• **What is expected**:
Beginning with the line that holds "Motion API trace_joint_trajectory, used" in the data below, give again every line through the one that holds "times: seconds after", exactly as written.

** Data shown follows **

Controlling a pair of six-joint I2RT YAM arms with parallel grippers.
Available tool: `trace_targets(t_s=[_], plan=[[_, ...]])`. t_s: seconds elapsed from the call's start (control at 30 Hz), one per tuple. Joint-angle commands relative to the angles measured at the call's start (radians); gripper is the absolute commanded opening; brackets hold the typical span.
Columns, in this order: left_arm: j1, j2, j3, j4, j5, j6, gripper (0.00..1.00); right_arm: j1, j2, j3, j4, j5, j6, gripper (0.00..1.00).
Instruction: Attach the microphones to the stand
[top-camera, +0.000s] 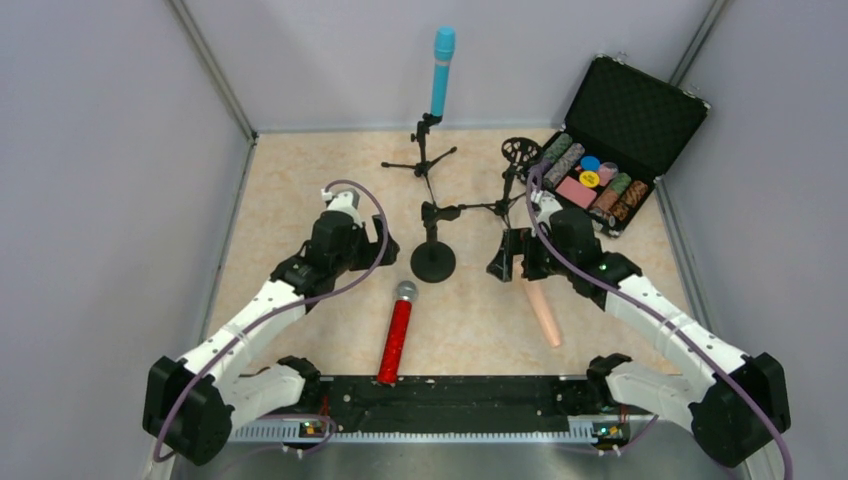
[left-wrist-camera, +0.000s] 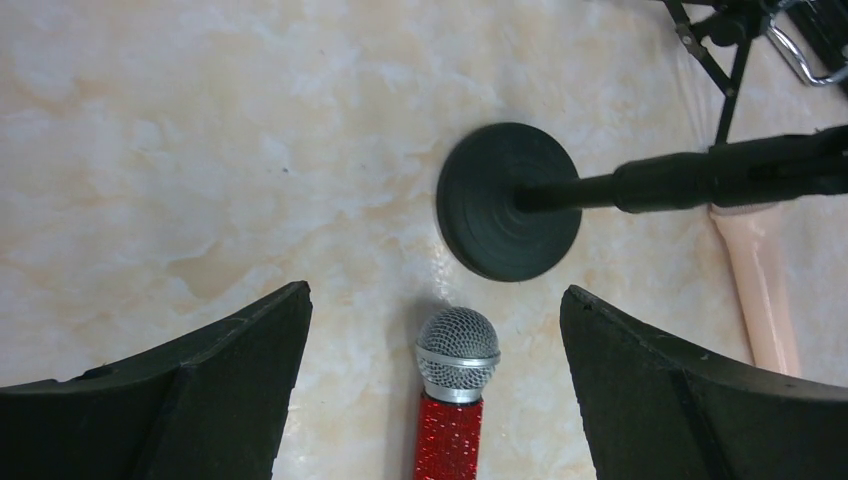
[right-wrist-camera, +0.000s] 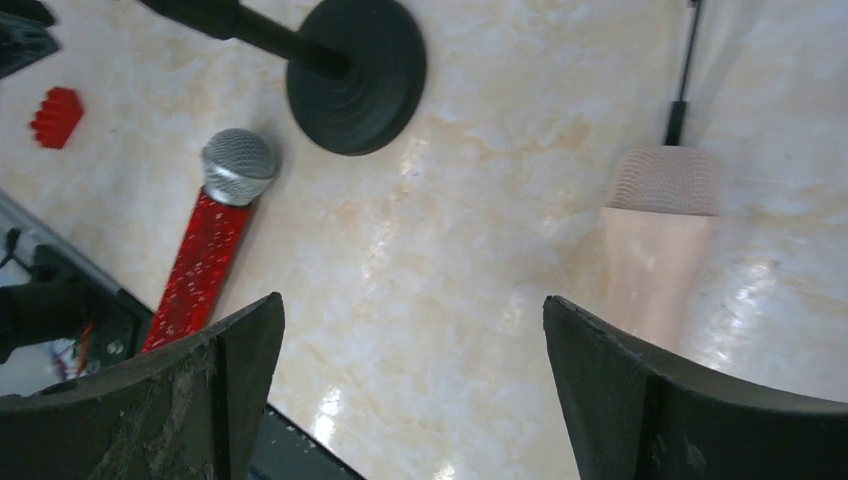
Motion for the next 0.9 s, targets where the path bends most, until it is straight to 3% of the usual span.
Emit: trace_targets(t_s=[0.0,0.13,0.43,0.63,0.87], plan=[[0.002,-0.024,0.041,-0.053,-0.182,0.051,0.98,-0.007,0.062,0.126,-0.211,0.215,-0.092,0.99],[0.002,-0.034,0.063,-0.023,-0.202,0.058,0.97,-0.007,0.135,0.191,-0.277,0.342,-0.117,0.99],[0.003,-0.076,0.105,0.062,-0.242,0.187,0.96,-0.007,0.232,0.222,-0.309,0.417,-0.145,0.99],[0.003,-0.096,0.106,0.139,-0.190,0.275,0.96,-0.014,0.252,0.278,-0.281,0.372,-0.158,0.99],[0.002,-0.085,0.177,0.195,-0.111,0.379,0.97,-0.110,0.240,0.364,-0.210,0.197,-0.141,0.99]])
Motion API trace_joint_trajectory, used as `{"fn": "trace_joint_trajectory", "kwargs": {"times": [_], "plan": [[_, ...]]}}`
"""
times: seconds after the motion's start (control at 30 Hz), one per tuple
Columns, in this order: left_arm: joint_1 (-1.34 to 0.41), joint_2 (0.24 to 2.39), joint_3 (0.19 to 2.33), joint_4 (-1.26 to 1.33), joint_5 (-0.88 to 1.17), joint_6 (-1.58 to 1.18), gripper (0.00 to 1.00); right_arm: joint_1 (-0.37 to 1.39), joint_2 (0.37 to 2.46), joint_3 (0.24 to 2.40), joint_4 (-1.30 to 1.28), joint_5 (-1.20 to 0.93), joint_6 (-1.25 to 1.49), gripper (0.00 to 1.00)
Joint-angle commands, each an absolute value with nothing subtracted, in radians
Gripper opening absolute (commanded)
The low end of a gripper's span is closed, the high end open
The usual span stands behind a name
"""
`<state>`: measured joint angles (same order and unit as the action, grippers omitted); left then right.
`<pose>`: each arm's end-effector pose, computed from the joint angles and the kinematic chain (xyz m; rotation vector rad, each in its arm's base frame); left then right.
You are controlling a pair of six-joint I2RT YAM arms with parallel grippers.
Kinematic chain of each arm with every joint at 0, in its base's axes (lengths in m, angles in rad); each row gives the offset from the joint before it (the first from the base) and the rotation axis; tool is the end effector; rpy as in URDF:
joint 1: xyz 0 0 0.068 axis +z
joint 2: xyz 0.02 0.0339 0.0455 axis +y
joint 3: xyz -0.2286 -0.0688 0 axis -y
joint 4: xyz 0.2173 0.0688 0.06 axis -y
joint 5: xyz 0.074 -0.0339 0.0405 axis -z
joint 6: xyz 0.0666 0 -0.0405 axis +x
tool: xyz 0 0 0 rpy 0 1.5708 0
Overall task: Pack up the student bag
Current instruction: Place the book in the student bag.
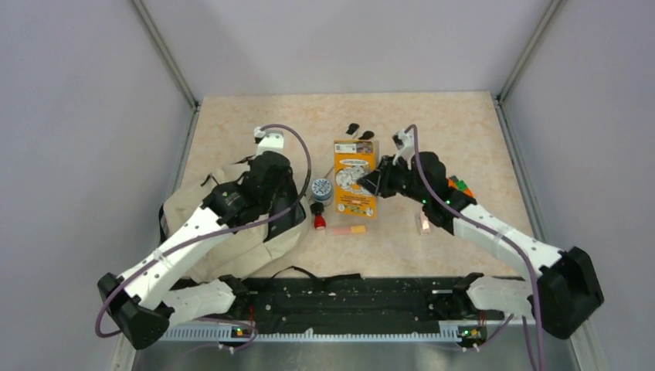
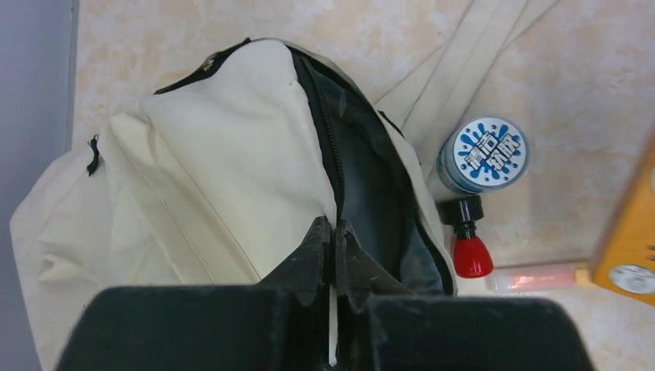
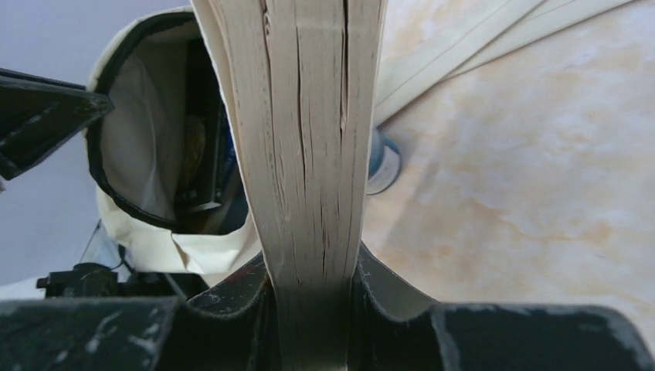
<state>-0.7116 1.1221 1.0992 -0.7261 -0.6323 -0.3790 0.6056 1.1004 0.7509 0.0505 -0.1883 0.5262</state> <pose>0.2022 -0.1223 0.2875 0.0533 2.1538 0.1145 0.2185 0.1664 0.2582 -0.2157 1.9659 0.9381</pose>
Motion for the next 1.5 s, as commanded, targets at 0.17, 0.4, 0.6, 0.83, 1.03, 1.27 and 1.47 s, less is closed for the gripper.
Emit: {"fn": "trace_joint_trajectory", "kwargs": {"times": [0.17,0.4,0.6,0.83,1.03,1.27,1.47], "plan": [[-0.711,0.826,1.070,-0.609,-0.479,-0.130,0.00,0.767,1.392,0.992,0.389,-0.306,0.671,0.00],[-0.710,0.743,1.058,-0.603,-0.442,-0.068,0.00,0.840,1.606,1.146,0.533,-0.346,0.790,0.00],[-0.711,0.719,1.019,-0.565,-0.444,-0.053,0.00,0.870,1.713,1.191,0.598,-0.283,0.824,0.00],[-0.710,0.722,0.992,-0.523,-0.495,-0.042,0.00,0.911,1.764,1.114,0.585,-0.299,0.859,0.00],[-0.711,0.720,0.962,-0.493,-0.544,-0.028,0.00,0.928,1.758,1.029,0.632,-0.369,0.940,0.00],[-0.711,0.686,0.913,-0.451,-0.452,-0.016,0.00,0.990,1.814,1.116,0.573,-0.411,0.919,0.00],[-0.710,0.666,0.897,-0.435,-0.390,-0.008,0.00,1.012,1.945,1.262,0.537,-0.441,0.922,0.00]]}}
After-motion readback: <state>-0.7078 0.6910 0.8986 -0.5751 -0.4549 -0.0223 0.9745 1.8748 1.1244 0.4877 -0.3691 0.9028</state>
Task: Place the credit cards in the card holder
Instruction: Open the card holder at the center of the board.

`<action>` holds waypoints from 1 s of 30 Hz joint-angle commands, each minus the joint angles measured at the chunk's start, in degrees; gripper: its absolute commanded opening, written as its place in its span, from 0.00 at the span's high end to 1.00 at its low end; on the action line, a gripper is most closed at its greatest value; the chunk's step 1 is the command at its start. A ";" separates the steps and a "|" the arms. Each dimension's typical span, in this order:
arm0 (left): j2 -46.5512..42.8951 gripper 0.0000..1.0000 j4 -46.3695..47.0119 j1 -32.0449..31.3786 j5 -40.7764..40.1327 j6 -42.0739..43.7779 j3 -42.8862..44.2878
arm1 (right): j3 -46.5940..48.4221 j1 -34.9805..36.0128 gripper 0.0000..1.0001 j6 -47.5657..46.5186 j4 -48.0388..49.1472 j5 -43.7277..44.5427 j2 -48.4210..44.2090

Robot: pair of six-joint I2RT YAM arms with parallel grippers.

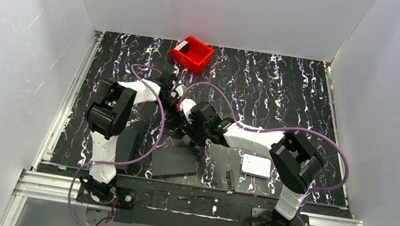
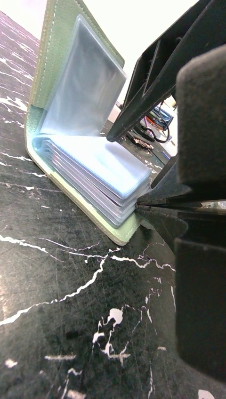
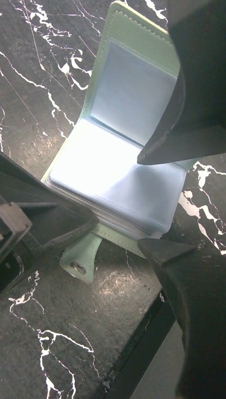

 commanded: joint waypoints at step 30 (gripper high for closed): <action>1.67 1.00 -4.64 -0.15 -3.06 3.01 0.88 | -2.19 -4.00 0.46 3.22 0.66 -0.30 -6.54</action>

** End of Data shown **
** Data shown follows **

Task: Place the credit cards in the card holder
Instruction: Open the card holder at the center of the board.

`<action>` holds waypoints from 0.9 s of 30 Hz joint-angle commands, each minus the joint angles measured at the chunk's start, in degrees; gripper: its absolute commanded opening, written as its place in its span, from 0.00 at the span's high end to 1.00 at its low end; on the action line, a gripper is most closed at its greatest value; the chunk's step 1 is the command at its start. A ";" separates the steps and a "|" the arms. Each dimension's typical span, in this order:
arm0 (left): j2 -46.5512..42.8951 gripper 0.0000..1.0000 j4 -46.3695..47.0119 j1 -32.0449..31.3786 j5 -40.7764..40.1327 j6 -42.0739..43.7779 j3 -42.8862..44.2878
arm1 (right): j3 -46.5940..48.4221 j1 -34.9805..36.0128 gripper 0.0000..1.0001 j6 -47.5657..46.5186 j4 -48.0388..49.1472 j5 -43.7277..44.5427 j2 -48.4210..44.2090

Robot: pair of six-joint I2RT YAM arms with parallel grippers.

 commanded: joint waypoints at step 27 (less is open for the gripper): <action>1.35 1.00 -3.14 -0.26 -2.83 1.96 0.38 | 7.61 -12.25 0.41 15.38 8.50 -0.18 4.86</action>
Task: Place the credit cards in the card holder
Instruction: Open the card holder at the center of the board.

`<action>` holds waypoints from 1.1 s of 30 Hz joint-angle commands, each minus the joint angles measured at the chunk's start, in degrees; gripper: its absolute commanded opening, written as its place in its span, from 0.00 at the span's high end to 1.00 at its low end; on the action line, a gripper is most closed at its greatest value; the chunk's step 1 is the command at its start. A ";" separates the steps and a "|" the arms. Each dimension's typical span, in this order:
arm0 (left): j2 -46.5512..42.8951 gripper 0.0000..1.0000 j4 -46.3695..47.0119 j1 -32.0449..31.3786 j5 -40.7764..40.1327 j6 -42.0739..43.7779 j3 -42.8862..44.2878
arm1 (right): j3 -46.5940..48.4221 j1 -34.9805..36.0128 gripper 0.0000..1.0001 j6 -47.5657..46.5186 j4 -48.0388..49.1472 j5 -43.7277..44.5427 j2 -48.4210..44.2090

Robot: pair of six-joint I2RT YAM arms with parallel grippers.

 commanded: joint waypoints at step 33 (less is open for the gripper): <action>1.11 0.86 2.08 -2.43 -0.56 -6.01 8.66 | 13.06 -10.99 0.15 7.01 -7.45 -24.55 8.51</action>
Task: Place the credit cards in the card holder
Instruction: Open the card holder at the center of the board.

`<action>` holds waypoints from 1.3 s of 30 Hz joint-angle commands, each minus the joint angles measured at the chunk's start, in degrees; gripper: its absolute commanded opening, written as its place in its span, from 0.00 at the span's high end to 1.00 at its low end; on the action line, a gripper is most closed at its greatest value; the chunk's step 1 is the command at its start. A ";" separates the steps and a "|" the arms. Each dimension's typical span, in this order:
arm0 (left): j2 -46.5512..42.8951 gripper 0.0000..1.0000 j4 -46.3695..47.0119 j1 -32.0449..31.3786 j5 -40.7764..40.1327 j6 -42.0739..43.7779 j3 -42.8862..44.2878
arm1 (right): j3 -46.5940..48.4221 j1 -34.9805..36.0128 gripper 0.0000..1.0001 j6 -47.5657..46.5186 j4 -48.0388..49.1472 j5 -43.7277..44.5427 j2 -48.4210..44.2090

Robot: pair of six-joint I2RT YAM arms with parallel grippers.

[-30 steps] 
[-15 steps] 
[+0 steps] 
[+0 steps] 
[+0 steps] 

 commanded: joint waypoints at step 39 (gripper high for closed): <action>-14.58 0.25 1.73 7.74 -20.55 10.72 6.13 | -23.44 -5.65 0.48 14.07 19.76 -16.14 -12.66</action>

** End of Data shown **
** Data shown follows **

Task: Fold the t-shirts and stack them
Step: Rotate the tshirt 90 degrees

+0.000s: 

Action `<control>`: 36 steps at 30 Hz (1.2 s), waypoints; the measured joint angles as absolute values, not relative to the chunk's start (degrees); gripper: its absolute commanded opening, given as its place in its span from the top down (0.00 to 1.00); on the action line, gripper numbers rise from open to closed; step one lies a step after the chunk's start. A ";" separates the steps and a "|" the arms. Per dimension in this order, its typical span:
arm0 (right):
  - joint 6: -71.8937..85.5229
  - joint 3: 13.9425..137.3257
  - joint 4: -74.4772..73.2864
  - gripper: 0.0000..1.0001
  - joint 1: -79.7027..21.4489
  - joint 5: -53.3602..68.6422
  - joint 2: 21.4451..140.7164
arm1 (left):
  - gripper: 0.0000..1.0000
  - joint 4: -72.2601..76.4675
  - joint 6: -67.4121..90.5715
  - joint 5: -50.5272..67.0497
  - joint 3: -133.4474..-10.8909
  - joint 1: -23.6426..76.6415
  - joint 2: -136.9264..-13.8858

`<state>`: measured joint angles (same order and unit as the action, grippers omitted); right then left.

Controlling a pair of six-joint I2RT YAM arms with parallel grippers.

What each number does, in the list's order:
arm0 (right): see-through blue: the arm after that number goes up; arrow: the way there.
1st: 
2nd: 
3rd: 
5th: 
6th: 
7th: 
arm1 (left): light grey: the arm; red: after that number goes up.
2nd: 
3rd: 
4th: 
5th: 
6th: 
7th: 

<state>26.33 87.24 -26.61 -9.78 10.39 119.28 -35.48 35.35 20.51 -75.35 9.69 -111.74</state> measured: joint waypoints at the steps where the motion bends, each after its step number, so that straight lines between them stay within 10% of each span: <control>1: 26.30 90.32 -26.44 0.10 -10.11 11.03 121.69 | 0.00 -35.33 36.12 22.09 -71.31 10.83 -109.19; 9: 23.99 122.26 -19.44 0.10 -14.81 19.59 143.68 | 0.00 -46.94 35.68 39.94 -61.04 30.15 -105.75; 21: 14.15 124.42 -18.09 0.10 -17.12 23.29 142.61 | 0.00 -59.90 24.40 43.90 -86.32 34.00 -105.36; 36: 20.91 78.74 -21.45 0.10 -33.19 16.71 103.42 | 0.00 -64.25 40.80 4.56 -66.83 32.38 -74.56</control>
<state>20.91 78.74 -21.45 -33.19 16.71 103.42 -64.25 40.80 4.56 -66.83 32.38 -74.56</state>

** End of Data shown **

• **Task answer**:
Motion API trace_joint_trajectory, used as `{"fn": "trace_joint_trajectory", "kwargs": {"times": [_], "plan": [[_, ...]]}}`
"""
times: seconds after the motion's start (control at 30 Hz), one per tuple

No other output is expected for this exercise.